Exercise brief | Write out, unaltered, each line from the top of the records below down to the line where "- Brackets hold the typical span" appears, that line included.

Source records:

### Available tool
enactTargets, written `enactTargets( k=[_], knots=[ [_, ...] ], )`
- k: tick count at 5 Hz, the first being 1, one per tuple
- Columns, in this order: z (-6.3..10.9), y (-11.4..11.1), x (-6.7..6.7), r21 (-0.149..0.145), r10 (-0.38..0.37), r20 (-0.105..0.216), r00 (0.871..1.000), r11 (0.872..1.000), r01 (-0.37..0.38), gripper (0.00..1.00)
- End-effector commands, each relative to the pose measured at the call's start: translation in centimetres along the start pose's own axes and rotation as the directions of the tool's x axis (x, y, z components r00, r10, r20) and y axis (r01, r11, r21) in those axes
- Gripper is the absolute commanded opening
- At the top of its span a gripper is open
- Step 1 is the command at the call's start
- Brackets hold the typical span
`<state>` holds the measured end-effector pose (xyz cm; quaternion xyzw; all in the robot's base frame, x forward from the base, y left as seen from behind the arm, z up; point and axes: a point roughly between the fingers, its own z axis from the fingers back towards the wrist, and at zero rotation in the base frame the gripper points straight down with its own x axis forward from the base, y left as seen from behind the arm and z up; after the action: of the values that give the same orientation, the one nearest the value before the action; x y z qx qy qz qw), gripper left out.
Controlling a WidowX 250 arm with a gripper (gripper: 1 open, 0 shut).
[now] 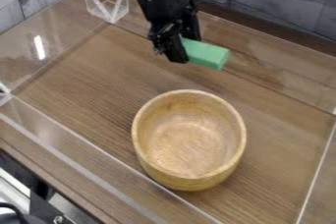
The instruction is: Move green object from inside the wooden bowl to the table next to it
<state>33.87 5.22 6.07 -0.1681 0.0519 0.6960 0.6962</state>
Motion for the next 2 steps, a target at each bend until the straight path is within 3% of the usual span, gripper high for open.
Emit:
enactTargets(
  k=[1, 2],
  knots=[
    [1.9, -1.7, 0.86, -0.061, -0.013, 0.013, 1.0, 0.998, 0.014, 0.0],
    [2.14, -2.03, 1.44, -0.061, -0.013, 0.006, 1.0, 0.998, 0.013, 0.0]
  ],
)
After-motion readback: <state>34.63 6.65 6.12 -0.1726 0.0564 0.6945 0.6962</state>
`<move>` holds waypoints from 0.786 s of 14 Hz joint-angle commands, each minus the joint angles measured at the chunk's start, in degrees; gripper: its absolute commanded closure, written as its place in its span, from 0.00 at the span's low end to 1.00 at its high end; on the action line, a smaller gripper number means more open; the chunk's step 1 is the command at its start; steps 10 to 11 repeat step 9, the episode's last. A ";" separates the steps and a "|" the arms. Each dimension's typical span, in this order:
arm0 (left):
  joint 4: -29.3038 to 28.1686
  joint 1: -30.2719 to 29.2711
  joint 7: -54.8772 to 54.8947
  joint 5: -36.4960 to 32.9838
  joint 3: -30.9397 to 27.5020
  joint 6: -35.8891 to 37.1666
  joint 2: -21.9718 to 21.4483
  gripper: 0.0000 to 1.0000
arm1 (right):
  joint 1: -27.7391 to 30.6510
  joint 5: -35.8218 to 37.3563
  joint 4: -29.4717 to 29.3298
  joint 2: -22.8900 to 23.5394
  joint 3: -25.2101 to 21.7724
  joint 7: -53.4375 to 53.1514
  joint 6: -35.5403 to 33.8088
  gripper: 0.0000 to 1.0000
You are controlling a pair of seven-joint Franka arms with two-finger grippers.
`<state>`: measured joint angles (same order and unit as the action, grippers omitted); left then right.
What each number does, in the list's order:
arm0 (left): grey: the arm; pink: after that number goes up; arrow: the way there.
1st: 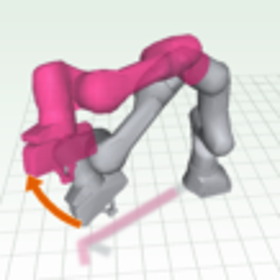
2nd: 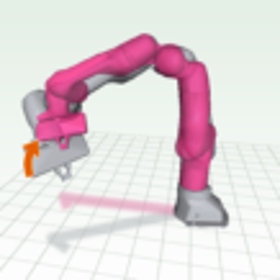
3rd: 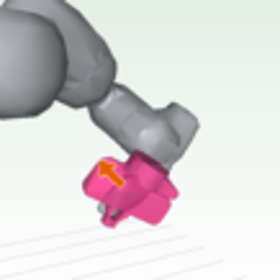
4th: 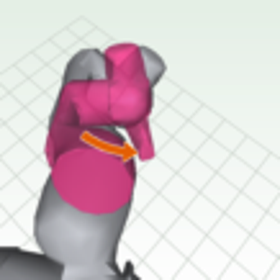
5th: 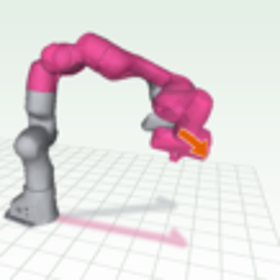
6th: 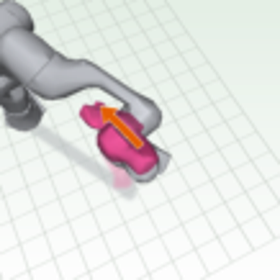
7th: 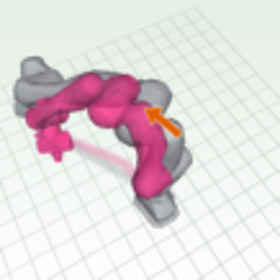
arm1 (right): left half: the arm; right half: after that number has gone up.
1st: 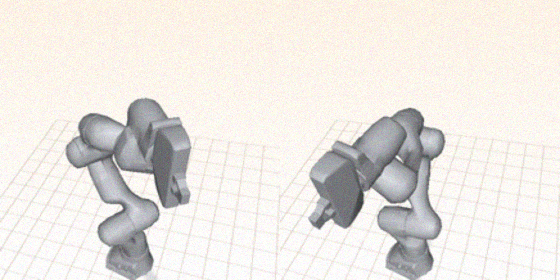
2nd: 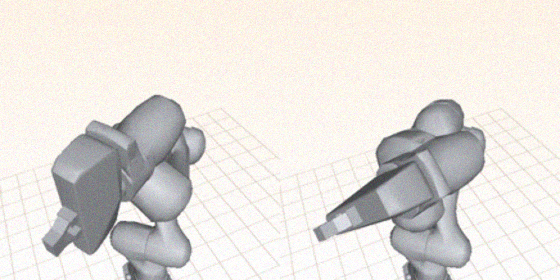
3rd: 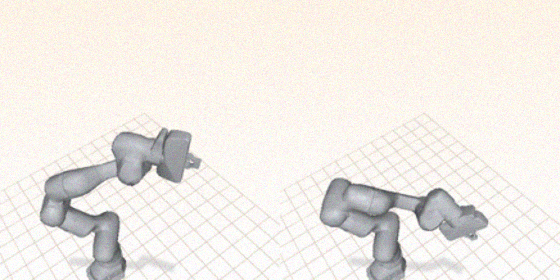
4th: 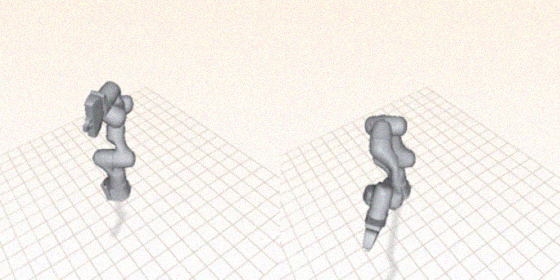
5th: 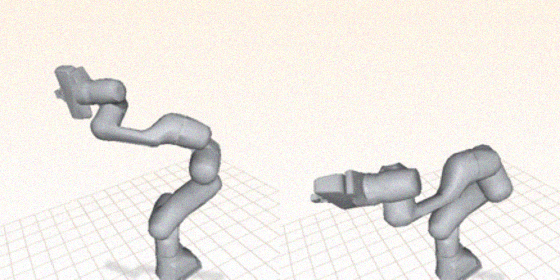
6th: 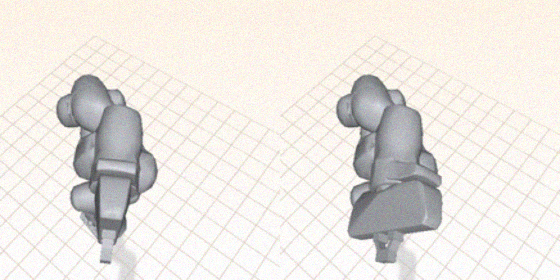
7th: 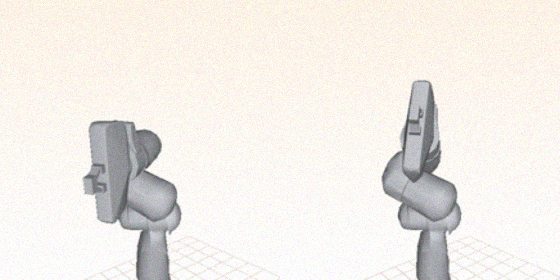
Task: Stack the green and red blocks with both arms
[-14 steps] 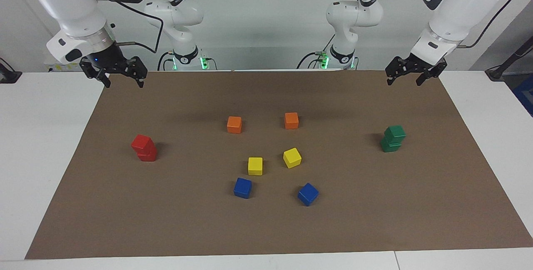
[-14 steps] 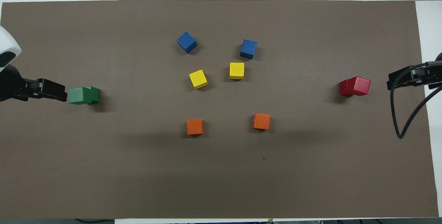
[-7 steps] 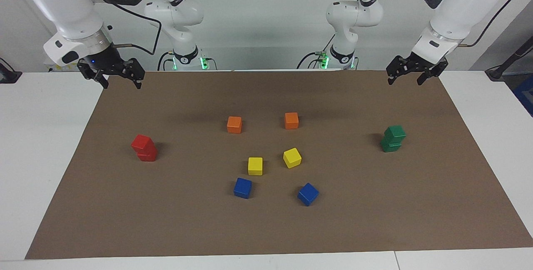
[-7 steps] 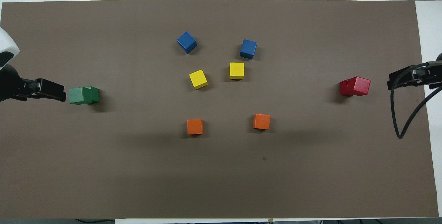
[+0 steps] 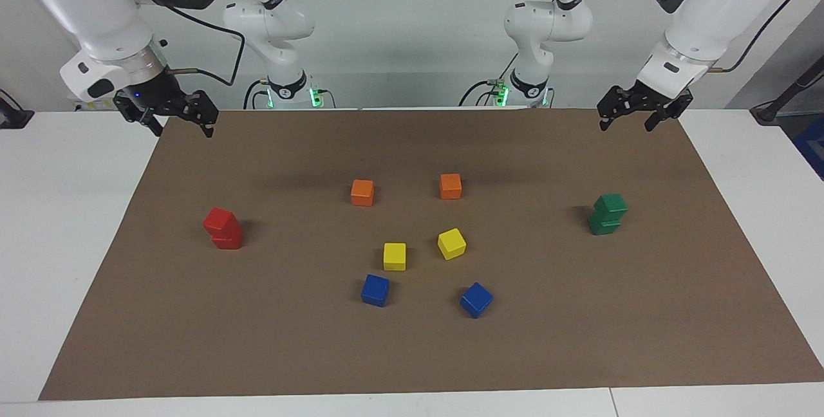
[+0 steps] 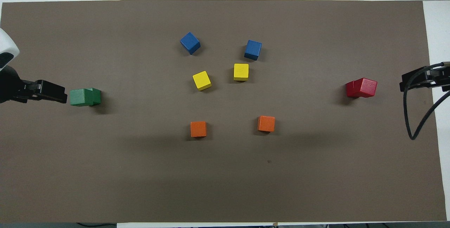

Output of the exercise |
### Available tool
enactTargets, written `enactTargets( k=[_], knots=[ [_, ...] ], )`
- k: tick count at 5 Hz, the first being 1, one per tuple
- Columns, in this order: z (-6.3..10.9), y (-11.4..11.1), x (-6.7..6.7), r21 (-0.149..0.145), r10 (-0.38..0.37), r20 (-0.105..0.216), r00 (0.871..1.000), r11 (0.872..1.000), r01 (-0.37..0.38), gripper (0.00..1.00)
- End-effector commands, each relative to the pose measured at the call's start: translation in centimetres along the start pose's own axes and rotation as the directions of the tool's x axis (x, y, z components r00, r10, r20) and y axis (r01, r11, r21) in those axes
- Gripper is the absolute commanded opening
- At the top of its span a gripper is open
- Step 1 is the command at the call's start
- Brackets hold the typical span

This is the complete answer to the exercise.